Personal life
- Born: Muhammad al-Azdi 1029 /420 AH Majorca, Taifa of Dénia
- Died: 1095 /488 AH Baghdad, Abbasid Caliphate
- Era: Islamic Golden Age
- Region: Middle East
- Main interest(s): Islamic Theology, Islamic Jurisprudence and Sunnah
- Occupation: Islamic Scholar, Theologian and Jurist

Religious life
- Religion: Islam
- Denomination: Sunni
- Jurisprudence: Zahiri

Muslim leader
- Influenced by Ibn Hazm, Ibn 'Abd al-Barr;
- Arabic name
- Personal (Ism): Muḥammad
- Patronymic (Nasab): ibn Abī Naṣr al-Fattūḥ bin Abd Allah bin Futtuh bin Humayd bin Yasil al-Azdi
- Teknonymic (Kunya): Abu Abd Allah
- Toponymic (Nisba): Al-Humaydi; Al-Andalusi

= Al-Azdi al-Humaydi =

Islamic Scholar, theologian and jurist

Abu Abd Allah Muhammad ibn Abi Nasr Futuh ibn Abd Allah ibn Futuh ibn Humayd ibn Yasil (1029–1095), most commonly known as al-Humaydi, was an Andalusian scholar of history and Islamic studies of Arab origin.

==Life==
Humaydi's family belonged to the Arab Azd tribe from Yemen. According to the Encyclopedia of Islam, his father was born in al-Rusafa, a suburb of Córdoba. Due to civil strife at the time, Humaydi's father moved to the island of Majorca, where Humaydi was born in c. 1029AD.

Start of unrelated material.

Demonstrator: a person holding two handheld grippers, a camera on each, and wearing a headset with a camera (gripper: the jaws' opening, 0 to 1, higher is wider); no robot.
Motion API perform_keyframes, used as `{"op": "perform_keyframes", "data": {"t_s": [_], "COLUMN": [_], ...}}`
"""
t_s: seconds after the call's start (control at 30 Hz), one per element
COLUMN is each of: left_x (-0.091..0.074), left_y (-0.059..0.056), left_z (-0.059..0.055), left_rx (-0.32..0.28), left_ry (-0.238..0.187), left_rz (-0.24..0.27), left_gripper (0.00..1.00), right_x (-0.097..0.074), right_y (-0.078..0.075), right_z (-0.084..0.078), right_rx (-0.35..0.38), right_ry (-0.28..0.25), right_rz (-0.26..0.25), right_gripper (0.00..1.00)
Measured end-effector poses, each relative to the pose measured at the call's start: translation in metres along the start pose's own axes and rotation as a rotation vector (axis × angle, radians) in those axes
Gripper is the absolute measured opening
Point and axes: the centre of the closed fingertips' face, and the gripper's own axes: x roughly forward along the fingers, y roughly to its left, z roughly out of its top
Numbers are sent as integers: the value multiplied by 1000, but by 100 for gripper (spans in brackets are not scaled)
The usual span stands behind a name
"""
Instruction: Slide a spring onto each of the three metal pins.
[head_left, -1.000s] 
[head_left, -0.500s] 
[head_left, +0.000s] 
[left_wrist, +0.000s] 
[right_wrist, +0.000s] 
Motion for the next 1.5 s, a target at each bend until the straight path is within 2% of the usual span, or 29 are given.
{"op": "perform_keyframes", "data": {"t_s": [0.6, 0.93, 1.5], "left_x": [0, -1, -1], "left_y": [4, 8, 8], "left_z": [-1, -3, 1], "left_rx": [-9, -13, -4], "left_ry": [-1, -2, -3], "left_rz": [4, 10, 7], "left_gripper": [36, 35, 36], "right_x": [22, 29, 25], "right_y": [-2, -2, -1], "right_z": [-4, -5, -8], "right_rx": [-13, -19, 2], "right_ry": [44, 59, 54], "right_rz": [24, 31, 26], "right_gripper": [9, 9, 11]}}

While in Spain, Humaydi was a student of Ibn 'Abd al-Barr and both a student and friend of Ibn Hazm, from whom Humaydi took his Zahirite views in Muslim jurisprudence. Due to persecution of Zahirites in Al-Andalus by the rival Malikites at the time, Humaydi fled from Spain for good in 1056. Initially, he went to Mecca and performed the Muslim pilgrimage before traveling to Tunisia, Egypt and Damascus to pursue Hadith studies. Like many scholars of that field, Humaydi frequently worked with manuscripts written in different eras and was thus an outstanding scholar in the fields of history, Arabic grammar and lexicography as well.

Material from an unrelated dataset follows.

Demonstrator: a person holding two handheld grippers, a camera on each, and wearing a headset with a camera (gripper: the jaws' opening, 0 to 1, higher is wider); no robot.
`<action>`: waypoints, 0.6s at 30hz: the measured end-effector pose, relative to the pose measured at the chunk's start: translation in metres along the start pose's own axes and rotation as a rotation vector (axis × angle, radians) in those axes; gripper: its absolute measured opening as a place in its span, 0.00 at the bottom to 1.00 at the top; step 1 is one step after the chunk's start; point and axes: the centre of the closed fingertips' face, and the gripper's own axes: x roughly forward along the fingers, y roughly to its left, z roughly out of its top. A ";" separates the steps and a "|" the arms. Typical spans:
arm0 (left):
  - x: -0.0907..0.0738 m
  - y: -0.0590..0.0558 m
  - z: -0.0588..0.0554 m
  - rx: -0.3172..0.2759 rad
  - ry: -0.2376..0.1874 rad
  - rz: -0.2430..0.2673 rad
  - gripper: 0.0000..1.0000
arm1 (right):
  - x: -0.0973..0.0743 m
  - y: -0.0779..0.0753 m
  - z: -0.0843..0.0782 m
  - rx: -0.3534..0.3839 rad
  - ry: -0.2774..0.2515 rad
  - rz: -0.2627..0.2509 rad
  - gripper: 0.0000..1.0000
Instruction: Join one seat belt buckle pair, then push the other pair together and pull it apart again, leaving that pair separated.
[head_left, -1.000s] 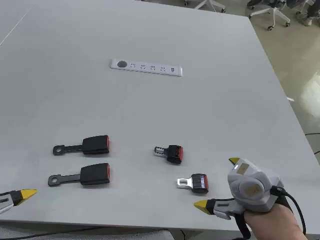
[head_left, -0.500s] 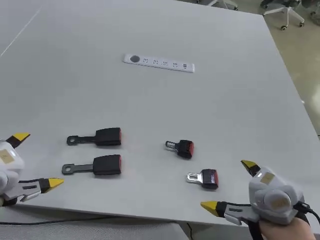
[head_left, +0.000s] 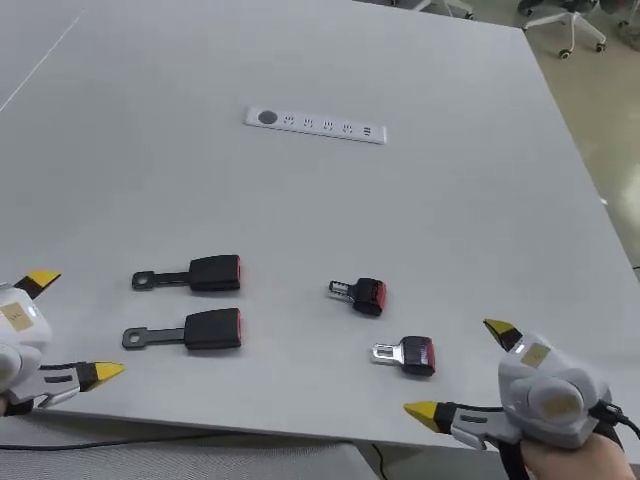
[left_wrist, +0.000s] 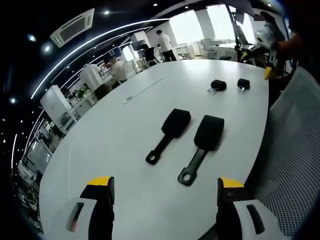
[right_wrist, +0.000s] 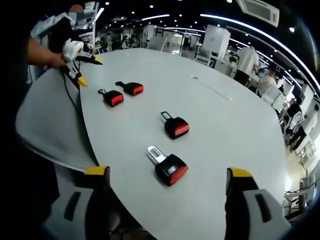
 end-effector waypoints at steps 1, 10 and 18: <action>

Eventually, Humaydi settled down in Baghdad, where the Zahirite rite had once been the official law of the land. While not enjoying state sponsorship, his views did receive tolerance as opposed to the outright persecution from which Humaydi had escaped. He died in the city in 1095.

==Works==
Humaydi was famous for his biography of the notables of Islamic Spain, entitled Jadhwat al-muqtabis fī tārīkh ʻulamāʼ al-Andalus (جذوة المقتبس فى ذكر ولاة الاندلس ) . He composed the book while in Baghdad on request of his friends, writing entirely from memory without any other written sources. The book is considered the earliest primary source to mention Abu al-Qasim al-Zahrawi, and an important primary source for the life of Ziryab.

Humaydi's historical works are one of the main Arabic primary sources on the Pisan–Genoese expeditions to Sardinia in the early 11th century, largely considered precursors to the Crusades.

In the field of hadith, Humaydi is credited with inventing the genre of combining multiple independent books of hadith into bound collections, a style of cataloging which would gain even more popularity in the 12th century. His books on hadith are also considered significant to modern attempts at critical reevaluations, especially al-Jamʻ bayna al-Ṣaḥīḥayn (الجمع بين الصحيحين) his combination between the two most important canonical works, Sahih al-Bukhari and Sahih Muslim.

===Edited works===
- al-Dhahab al-masbuk fi wa'z al-muluk. Eds. Abu Abd al-Rahman Ibn Aqil al-Zahiri and Dr. Abd al-Halim Uways. Riyadh: Dar Alam al-Kutub, 1982. 235 pages. Kings and rulers.
- El Tafsir al-gharib ma fi al-Sahihayn de el Humaydi. Ed. Z.M.S. 'Abd al-'Aziz (PhD dissertation). Complutense University of Madrid, 1989. Based on a 1995 reprint of Humaydi's original from Maktabat al-Sunna in Cairo.